Presidential scandals

When Zuma was elected in 2009, many thought his populist zeal would translate into more help for South Africa’s poor. But he quickly became entangled in scandal after scandal. Today, he is facing an official investigation and public rage over plans to upgrade his private rural homestead in Nkandla, KwaZulu-Natal province, at a cost of $27 million to taxpayers. The renovations reportedly include a helipad, underground parking, playgrounds, even a medical clinic.

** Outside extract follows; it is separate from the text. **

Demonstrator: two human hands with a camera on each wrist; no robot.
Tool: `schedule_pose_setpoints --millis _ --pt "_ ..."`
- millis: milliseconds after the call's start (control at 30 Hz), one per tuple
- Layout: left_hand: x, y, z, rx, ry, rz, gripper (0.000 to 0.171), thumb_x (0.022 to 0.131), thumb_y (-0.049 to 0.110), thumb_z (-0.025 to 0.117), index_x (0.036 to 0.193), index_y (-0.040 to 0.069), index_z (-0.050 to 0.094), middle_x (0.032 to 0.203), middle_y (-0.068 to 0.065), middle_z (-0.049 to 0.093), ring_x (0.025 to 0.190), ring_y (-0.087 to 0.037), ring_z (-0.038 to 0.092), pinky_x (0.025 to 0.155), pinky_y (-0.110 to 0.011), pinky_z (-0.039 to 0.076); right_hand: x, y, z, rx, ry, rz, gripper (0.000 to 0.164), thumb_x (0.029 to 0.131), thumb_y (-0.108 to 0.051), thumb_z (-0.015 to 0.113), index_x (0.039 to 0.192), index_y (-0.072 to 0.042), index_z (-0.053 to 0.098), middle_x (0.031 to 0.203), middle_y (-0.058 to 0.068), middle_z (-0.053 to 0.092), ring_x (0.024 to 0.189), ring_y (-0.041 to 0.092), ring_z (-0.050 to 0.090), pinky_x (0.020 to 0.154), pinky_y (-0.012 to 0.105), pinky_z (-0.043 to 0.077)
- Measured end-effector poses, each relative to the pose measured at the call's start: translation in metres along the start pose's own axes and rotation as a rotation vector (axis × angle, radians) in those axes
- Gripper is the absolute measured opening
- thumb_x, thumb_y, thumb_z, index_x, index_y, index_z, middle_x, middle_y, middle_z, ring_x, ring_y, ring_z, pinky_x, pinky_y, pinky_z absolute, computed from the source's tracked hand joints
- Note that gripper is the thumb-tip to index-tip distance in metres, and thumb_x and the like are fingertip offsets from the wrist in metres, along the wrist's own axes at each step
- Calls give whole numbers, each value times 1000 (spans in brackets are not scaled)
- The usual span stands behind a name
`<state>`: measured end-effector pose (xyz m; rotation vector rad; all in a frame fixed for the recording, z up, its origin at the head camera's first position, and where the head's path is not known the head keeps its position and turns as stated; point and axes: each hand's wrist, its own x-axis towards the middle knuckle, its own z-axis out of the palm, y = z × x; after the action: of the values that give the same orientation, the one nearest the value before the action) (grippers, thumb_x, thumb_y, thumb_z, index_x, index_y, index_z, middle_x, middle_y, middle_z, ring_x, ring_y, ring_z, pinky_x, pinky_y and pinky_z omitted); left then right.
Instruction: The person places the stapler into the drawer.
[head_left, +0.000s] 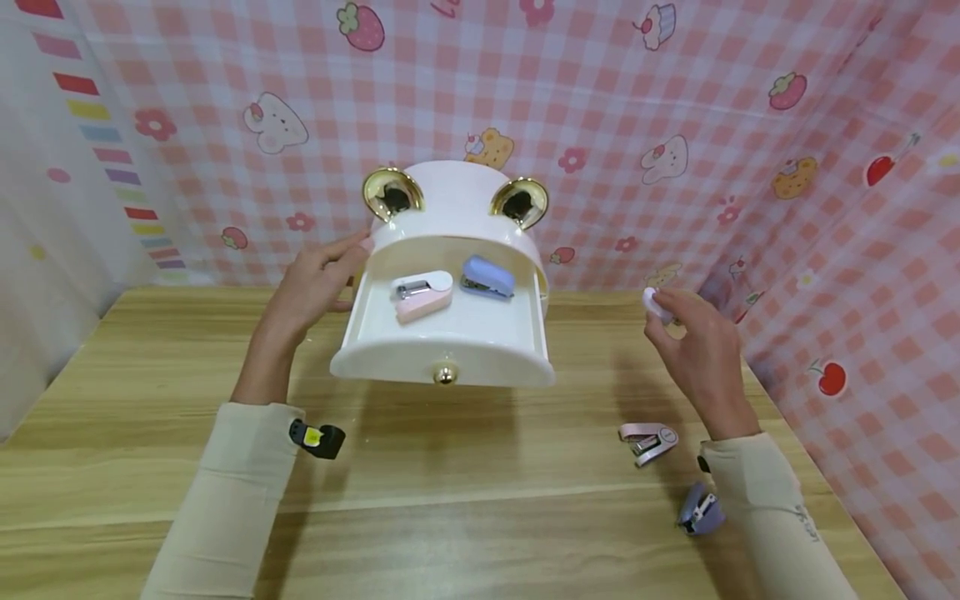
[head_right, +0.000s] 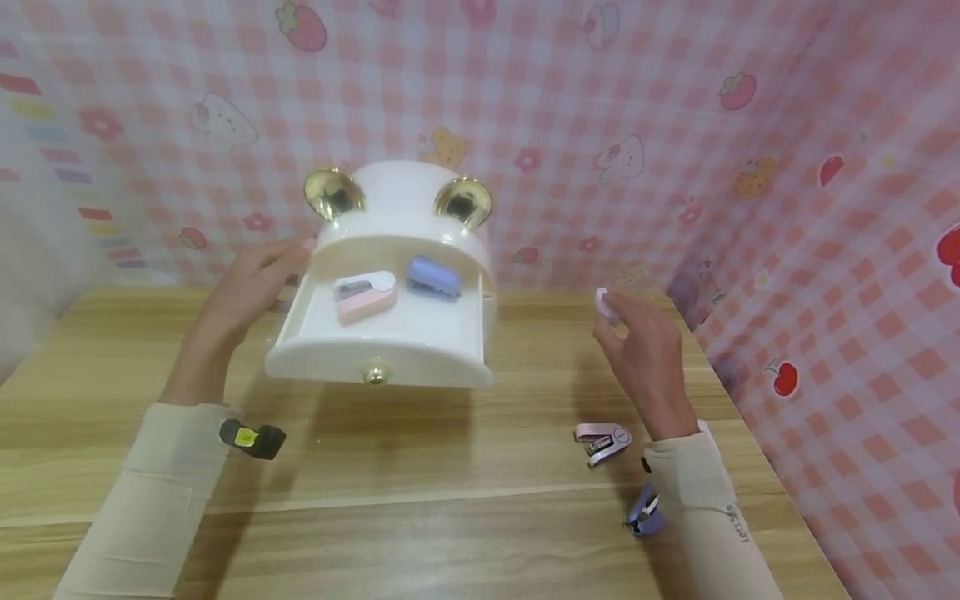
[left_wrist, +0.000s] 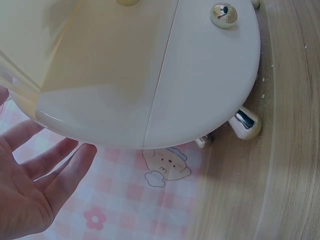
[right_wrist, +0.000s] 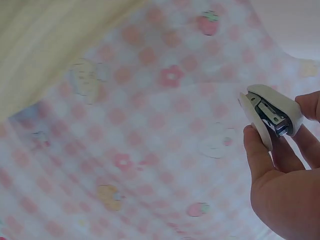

According to local news reports, the cost dwarfs the amounts spent on the residences of previous presidents Mandela, Thabo Mbeki and F.W. de Klerk. Zuma’s aides insist he is personally responsible for paying for many of the upgrades.

Nevertheless, “Nkandlagate,” as it is has been dubbed here, has further eroded the credibility of Zuma and the ANC, critics say. Now, Zuma, 70, is facing a pitched battle for reelection as ANC president in December.

Other ANC leaders are also viewed as out of touch, and some have been criticized for having ties to mining companies, driving luxury cars and using their political influence to become extremely wealthy.

Still, the party’s problems have provided an opening for Julius Malema, a controversial former ANC youth leader, who was charged in September with fraud and money laundering. Publicly attacking Zuma, he has seized advantage of the outrage over the miners’ killings in an effort to rebuild popularity since his expulsion from the ANC earlier this year for hate speech, including calls to kill whites.

Some anti-apartheid stalwarts say the ANC has yet to make the transition from leading freedom fighters to leading a democratic nation.

“We believe that because we had a liberation movement that we loved and respected so much, we thought that alone would fix the problems,” said Mamphela Ramphele, a prominent anti-apartheid activist and partner of Steve Biko, the black consciousness leader who was brutally killed in police custody in 1977. “The biggest failure of the ANC is it not understanding that you cannot govern a modern democracy with 1950s ideas.”

Biko, she said, “would be disappointed” at today’s South Africa. “I think we need to find a way of rediscovering the dreams that drove all of us to sacrifice so much,” added Ramphele.